» TASK TO CARRY OUT
Give back only the lines in the records below from the one with "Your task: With" to the one with "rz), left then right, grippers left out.", both inclusive, word for word.

» SOURCE DATA
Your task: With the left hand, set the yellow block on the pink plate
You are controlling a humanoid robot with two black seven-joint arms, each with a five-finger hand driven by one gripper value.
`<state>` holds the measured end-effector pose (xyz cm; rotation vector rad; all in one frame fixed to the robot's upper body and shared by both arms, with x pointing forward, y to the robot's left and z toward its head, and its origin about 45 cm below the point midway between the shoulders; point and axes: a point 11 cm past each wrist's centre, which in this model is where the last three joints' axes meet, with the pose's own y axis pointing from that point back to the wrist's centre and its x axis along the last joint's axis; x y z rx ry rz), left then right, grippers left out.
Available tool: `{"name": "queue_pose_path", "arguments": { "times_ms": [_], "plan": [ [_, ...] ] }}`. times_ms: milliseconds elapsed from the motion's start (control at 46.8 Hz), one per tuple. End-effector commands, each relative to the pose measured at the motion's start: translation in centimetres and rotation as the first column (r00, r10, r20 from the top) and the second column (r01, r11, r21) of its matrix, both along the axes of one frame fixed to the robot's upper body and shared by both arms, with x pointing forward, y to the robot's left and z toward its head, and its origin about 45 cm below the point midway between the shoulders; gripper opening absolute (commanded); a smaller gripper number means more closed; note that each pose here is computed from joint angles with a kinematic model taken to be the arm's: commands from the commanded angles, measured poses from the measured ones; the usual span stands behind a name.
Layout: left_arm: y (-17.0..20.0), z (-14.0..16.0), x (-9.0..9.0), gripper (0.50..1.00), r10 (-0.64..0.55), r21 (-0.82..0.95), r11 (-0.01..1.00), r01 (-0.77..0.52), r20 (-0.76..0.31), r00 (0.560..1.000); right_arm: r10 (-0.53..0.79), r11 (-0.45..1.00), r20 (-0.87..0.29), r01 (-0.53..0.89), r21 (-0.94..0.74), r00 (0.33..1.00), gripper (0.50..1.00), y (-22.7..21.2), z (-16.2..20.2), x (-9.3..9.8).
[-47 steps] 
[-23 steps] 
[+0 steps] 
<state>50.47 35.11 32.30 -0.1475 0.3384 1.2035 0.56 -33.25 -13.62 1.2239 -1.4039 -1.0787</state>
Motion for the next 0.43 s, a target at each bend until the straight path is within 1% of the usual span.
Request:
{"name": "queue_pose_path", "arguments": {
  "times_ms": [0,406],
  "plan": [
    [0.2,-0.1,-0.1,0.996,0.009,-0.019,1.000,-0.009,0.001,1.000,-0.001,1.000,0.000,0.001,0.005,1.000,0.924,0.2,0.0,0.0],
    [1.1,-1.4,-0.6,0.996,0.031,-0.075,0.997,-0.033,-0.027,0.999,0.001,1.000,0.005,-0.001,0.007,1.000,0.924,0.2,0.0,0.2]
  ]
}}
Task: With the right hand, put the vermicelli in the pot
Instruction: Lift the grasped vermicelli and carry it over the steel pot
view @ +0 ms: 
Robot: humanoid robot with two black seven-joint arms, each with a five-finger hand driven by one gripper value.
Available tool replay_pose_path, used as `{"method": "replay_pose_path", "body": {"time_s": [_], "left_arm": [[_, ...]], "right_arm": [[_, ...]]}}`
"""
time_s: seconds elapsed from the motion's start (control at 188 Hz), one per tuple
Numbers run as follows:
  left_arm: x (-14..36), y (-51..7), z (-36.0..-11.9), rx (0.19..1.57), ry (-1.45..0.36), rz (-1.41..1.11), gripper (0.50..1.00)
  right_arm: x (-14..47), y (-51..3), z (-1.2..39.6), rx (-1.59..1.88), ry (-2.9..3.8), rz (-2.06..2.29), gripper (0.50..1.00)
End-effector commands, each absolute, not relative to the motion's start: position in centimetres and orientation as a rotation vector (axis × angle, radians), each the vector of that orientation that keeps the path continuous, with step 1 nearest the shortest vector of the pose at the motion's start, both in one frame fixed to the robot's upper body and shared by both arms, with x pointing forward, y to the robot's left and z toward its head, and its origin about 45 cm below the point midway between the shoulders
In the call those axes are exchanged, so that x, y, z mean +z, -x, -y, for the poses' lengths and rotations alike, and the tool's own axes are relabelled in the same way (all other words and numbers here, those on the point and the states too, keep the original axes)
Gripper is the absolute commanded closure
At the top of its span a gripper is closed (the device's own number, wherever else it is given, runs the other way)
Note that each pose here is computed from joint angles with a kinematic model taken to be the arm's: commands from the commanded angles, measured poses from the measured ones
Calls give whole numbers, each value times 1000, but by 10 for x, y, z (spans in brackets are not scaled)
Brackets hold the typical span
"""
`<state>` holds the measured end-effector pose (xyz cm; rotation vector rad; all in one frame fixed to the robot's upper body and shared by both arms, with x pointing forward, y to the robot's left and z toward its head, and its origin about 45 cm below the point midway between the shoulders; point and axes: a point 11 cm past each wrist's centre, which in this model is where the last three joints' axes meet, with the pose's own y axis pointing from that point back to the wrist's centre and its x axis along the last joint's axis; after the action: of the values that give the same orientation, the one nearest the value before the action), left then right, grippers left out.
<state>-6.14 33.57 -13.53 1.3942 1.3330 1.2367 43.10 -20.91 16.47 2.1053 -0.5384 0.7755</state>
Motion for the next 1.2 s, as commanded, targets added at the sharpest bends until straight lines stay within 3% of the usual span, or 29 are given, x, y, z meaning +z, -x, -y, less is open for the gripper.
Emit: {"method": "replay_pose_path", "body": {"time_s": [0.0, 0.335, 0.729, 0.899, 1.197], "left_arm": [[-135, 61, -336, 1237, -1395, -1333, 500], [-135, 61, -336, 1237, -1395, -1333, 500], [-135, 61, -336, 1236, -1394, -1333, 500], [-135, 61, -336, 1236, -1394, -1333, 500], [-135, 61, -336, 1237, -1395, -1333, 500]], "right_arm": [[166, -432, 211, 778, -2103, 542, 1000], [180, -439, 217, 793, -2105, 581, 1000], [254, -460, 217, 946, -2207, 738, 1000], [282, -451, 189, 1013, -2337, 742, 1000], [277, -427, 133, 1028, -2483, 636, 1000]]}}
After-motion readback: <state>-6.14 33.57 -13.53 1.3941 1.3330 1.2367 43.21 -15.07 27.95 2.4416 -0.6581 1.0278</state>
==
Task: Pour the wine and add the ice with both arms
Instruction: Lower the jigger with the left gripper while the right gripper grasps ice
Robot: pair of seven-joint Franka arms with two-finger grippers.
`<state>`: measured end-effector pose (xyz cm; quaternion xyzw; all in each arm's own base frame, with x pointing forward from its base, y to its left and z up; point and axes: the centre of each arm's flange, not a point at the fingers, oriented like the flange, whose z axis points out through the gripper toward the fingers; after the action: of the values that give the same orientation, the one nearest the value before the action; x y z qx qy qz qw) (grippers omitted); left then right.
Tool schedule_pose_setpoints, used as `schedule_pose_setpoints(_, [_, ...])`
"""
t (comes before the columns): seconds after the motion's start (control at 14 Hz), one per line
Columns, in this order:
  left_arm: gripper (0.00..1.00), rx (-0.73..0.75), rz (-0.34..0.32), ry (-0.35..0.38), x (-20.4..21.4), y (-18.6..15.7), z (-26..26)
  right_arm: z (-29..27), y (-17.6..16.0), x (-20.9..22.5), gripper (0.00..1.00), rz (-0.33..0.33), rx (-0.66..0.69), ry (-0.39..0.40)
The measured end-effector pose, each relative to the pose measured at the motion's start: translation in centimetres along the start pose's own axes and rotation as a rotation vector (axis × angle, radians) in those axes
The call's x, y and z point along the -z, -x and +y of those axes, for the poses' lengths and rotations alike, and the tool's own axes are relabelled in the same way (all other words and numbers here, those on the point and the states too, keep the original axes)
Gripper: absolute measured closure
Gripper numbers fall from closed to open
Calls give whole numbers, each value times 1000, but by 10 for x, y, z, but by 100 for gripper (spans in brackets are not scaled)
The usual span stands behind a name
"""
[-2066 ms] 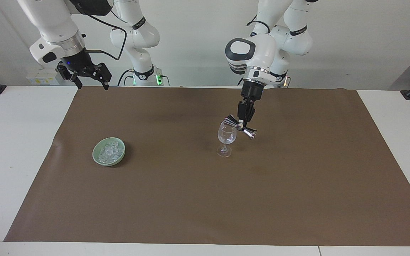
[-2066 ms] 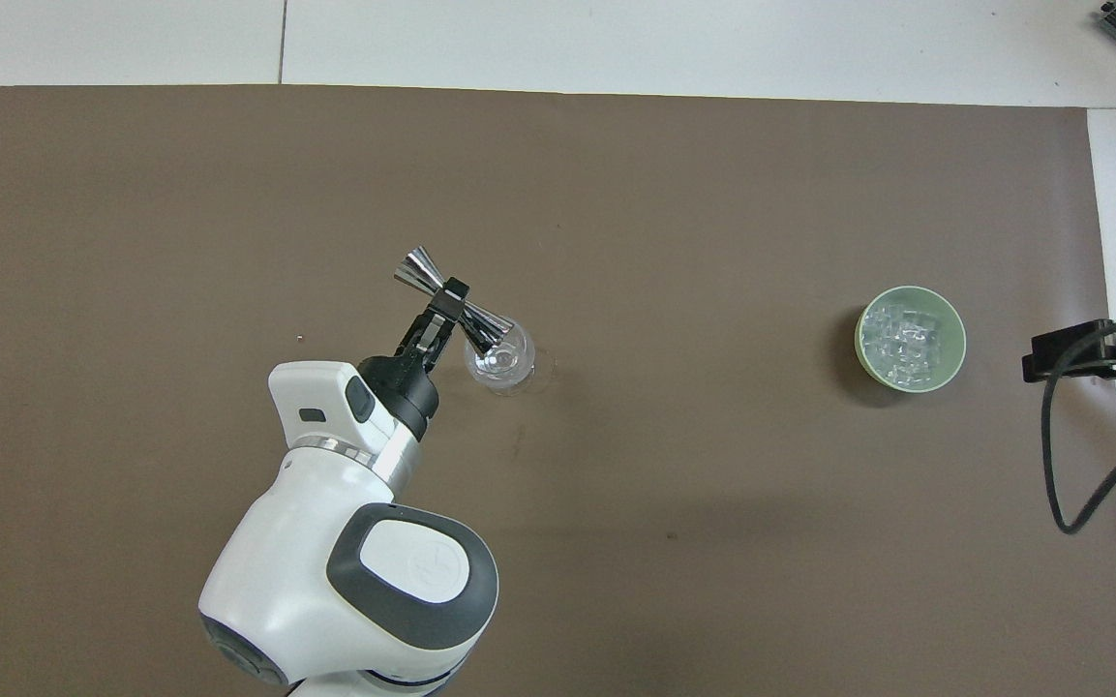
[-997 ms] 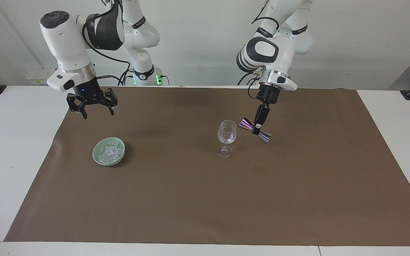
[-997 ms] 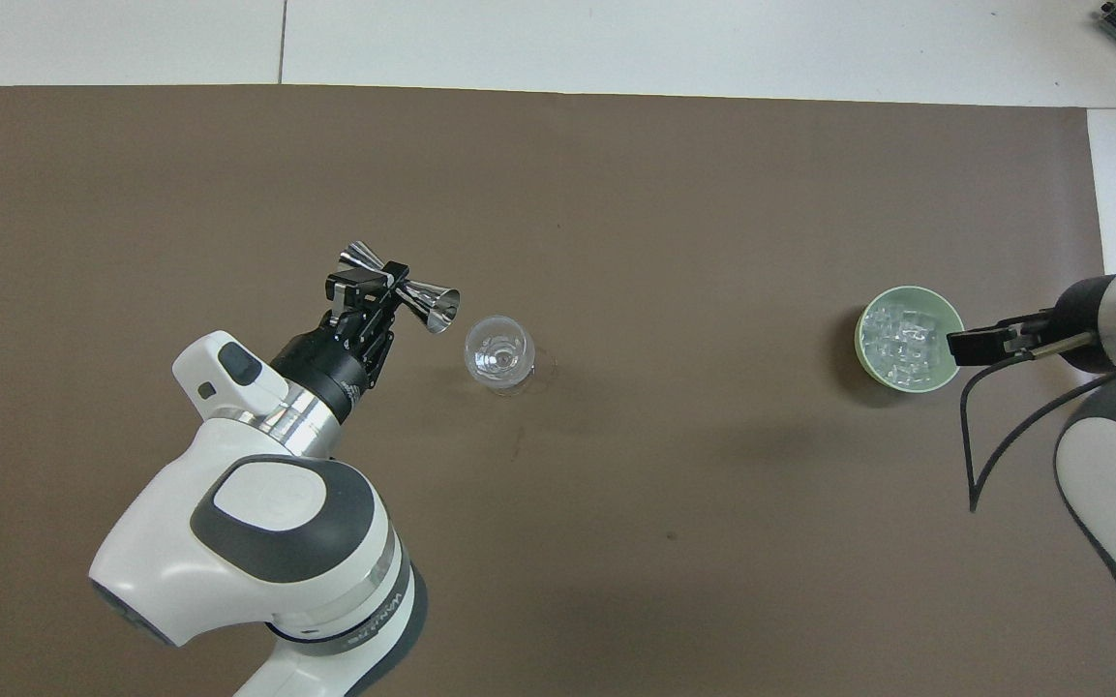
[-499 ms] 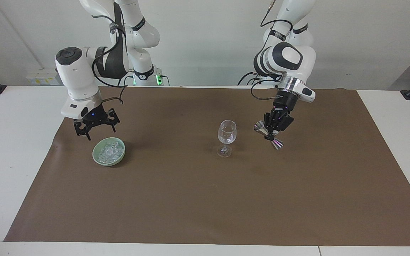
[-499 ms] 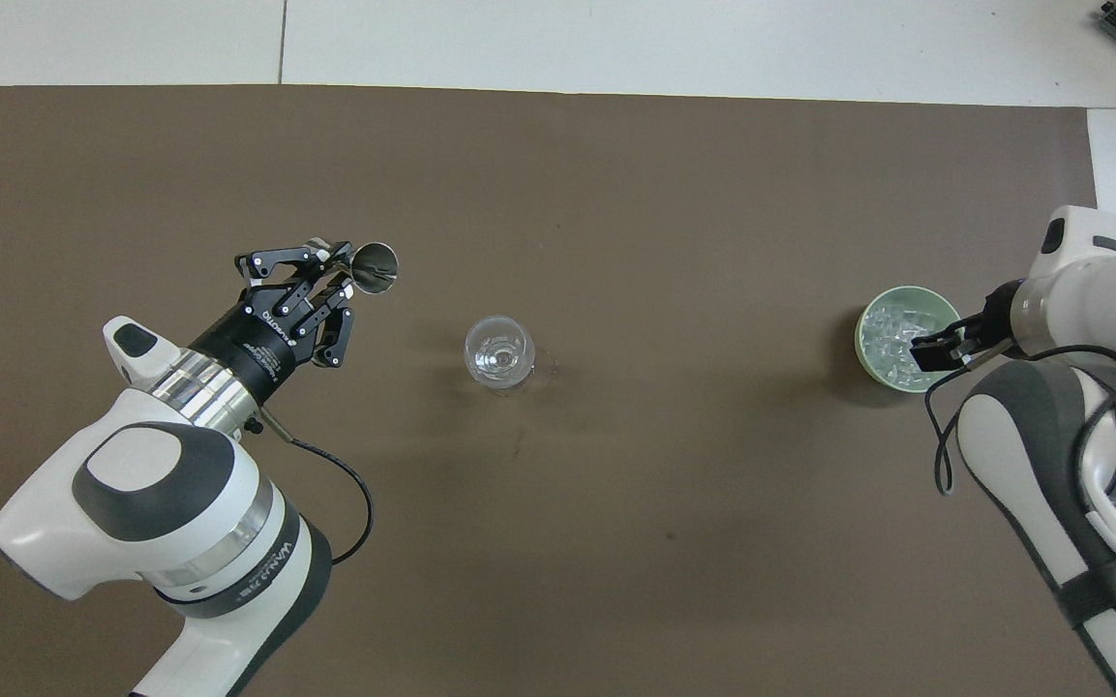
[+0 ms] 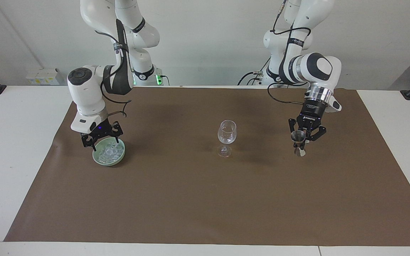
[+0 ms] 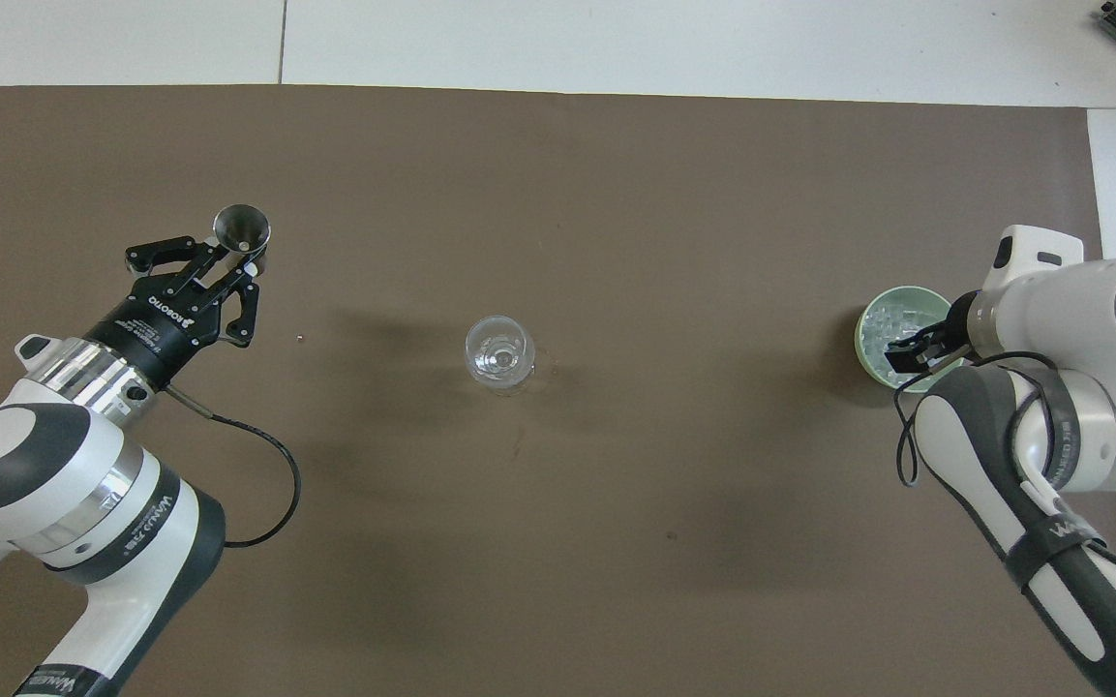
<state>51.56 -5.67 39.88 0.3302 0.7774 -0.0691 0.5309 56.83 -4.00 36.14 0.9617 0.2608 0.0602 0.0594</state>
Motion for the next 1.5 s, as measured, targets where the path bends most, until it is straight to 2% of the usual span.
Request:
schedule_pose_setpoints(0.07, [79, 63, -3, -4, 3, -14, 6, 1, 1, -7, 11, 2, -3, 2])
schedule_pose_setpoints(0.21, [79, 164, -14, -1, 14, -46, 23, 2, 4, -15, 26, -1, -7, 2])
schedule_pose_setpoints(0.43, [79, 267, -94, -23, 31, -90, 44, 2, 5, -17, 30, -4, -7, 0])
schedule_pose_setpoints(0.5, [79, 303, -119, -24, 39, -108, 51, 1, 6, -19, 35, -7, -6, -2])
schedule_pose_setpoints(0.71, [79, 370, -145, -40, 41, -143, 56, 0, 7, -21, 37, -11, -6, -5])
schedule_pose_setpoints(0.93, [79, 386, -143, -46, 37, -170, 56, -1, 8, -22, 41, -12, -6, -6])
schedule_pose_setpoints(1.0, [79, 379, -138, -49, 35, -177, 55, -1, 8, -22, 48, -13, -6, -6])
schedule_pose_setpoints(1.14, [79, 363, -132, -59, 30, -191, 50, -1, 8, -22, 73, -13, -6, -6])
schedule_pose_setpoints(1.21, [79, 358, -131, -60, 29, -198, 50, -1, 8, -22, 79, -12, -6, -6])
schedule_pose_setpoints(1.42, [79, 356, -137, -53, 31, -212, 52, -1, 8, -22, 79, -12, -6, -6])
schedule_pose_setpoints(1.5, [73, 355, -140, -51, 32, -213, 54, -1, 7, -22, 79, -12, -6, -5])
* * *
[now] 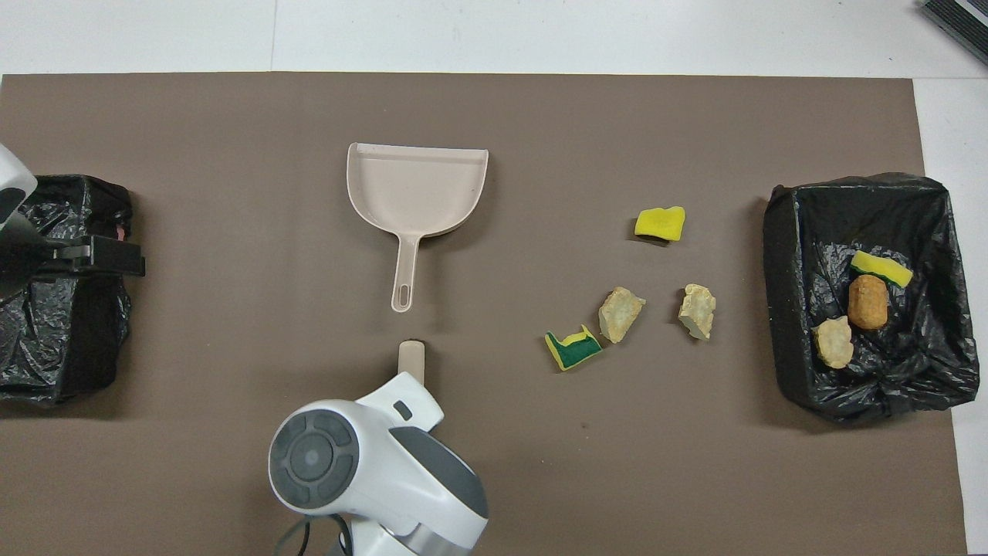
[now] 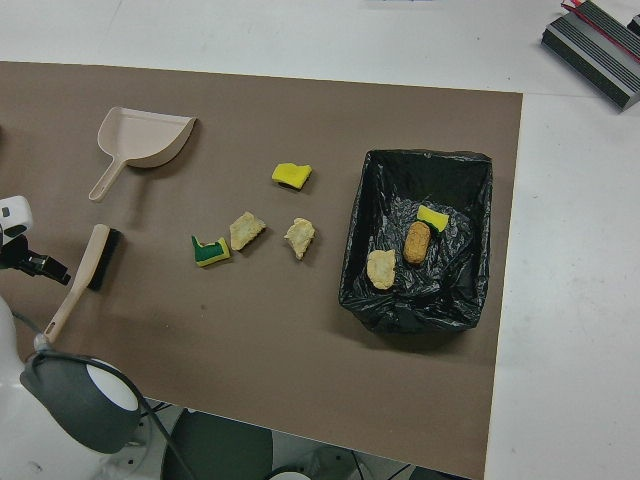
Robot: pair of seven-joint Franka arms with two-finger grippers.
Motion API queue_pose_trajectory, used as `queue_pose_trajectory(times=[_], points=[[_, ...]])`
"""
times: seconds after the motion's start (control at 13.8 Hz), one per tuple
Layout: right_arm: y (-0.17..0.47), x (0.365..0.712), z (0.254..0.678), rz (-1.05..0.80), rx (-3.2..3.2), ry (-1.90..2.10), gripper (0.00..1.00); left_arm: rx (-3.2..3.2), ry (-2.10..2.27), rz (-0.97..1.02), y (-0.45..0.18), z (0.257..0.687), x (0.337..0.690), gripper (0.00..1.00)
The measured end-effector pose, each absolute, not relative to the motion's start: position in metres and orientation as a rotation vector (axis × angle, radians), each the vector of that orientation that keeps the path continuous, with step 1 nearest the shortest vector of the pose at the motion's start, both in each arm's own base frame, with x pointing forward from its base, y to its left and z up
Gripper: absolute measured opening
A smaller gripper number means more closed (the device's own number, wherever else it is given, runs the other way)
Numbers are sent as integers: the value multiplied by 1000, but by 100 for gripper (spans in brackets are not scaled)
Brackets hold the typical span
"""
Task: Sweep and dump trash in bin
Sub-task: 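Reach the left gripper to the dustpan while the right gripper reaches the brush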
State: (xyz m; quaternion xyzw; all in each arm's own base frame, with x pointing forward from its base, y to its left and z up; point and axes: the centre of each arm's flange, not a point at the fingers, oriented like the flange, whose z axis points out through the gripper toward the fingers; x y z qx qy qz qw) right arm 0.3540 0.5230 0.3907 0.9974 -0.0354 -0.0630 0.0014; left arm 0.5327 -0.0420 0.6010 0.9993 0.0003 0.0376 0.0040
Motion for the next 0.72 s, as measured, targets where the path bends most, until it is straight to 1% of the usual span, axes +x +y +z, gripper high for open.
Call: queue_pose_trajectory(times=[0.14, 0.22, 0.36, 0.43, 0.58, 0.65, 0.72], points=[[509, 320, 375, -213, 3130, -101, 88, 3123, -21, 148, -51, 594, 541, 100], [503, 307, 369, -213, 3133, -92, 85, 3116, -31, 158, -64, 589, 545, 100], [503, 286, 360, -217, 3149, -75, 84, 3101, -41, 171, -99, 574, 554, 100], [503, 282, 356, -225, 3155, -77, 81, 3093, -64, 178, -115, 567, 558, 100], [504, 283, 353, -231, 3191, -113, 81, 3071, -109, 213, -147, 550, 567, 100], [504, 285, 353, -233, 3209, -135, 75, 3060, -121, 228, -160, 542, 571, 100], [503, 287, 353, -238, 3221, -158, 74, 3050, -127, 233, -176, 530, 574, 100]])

» ANSWER BOX
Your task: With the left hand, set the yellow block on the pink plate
You are controlling a humanoid robot with two black seven-joint arms, each with a five-finger hand driven by one gripper value.
`<state>` holds the measured end-effector pose (xyz cm; rotation vector rad; all in one frame fixed to the robot's upper body and shared by both arms, with x pointing forward, y to the robot's left and z toward its head, and its origin about 45 cm below the point midway between the shoulders; point and axes: a point 11 cm past each wrist's centre, which in this model is where the last three joints' axes meet, with the pose's own y axis pointing from that point back to the wrist's centre and its x axis along the last joint's axis; x y z rx ry rz), left then right, grippers left out.

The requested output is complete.